» Your objective
Wherever a line holds the word "power", copy that line from the data.

─── Supplied information ───

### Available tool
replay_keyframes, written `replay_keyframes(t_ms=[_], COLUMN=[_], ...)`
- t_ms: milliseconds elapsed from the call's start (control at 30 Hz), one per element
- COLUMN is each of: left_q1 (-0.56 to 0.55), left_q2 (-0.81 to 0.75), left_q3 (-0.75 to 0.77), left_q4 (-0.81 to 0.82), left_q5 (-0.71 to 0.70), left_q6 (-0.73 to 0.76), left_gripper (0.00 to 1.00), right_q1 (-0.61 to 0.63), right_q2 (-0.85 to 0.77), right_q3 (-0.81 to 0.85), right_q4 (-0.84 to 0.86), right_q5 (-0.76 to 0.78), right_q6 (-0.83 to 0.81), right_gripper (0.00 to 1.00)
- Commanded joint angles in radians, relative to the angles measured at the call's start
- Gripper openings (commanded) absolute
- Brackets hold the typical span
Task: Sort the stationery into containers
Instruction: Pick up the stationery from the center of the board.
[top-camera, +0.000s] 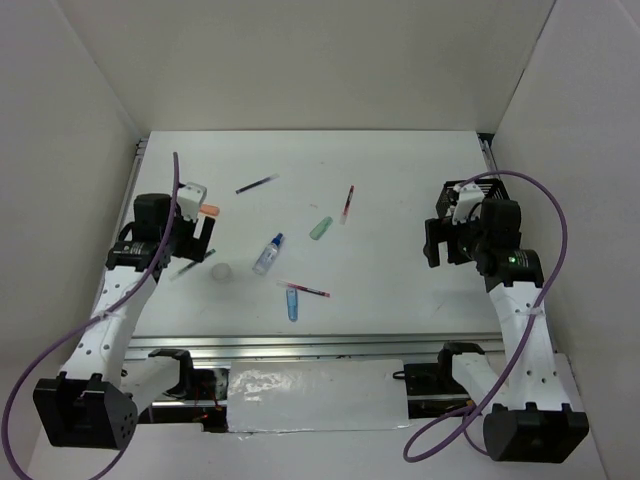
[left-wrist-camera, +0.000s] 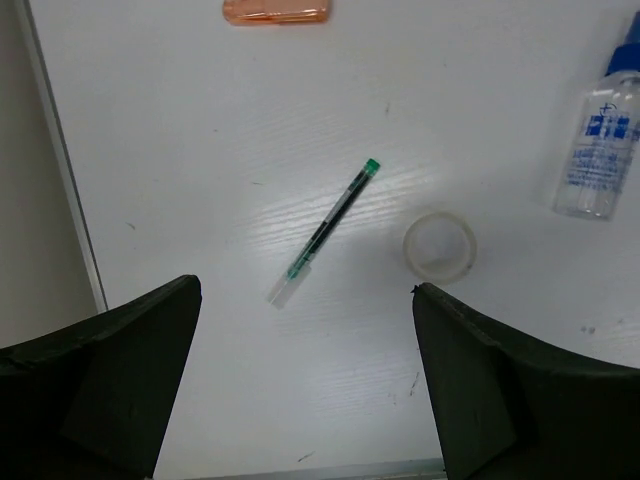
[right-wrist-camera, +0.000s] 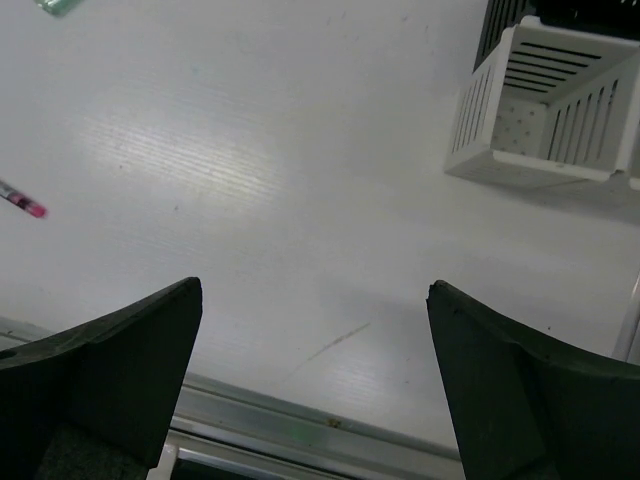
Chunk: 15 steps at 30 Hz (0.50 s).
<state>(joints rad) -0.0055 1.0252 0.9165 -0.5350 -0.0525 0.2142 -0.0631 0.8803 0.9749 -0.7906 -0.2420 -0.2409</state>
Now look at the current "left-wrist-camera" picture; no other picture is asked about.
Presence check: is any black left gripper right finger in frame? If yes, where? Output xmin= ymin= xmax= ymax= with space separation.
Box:
xmin=412 ymin=283 xmax=639 ymax=479

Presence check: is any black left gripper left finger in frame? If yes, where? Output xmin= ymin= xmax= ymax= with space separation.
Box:
xmin=1 ymin=275 xmax=202 ymax=479

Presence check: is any clear tape roll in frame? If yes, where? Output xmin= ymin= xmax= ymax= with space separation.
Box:
xmin=402 ymin=211 xmax=478 ymax=285

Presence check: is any clear spray bottle blue cap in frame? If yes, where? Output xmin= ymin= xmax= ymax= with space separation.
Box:
xmin=553 ymin=16 xmax=639 ymax=220

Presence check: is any orange lead case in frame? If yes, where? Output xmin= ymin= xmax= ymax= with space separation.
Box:
xmin=222 ymin=0 xmax=331 ymax=26

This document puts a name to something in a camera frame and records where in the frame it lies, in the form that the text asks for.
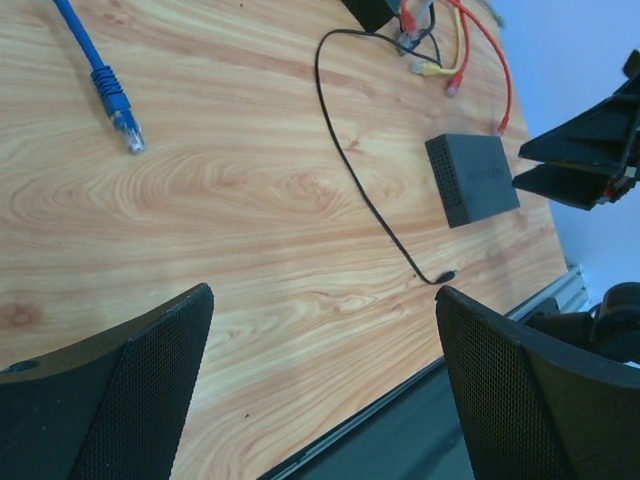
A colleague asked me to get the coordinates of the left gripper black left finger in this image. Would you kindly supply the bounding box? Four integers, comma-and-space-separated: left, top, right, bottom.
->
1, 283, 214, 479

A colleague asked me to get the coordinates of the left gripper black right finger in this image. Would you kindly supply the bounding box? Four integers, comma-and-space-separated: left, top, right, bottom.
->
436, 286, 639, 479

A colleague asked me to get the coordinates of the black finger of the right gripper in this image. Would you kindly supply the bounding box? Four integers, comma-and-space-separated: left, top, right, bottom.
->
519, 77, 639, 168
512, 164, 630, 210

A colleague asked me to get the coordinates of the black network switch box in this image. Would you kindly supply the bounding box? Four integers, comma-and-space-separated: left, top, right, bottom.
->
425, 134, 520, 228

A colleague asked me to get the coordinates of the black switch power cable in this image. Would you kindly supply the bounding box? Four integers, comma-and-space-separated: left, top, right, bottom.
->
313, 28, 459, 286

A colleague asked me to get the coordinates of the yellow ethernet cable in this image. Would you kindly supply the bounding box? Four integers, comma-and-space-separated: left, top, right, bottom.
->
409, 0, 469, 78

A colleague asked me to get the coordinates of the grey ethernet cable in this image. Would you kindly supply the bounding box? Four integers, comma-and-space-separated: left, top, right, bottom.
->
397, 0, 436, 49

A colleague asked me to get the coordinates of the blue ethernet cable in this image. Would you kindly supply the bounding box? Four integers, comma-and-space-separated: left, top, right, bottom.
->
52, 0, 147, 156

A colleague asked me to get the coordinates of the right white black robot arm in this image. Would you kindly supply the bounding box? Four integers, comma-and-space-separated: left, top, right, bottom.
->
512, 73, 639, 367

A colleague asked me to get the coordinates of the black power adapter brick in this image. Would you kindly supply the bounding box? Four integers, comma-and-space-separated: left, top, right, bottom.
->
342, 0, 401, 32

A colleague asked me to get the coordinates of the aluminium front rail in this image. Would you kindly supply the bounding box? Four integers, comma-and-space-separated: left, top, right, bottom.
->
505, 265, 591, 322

───

» Result of this exercise
A colleague asked me to get the coordinates of the black switch power cable in this image. Would you kindly supply the bounding box? Four integers, comma-and-space-separated: left, top, right, bottom.
A colleague asked me to get the coordinates of the black power adapter brick in this image. Would you kindly supply the bounding box? Four integers, comma-and-space-separated: left, top, right, bottom.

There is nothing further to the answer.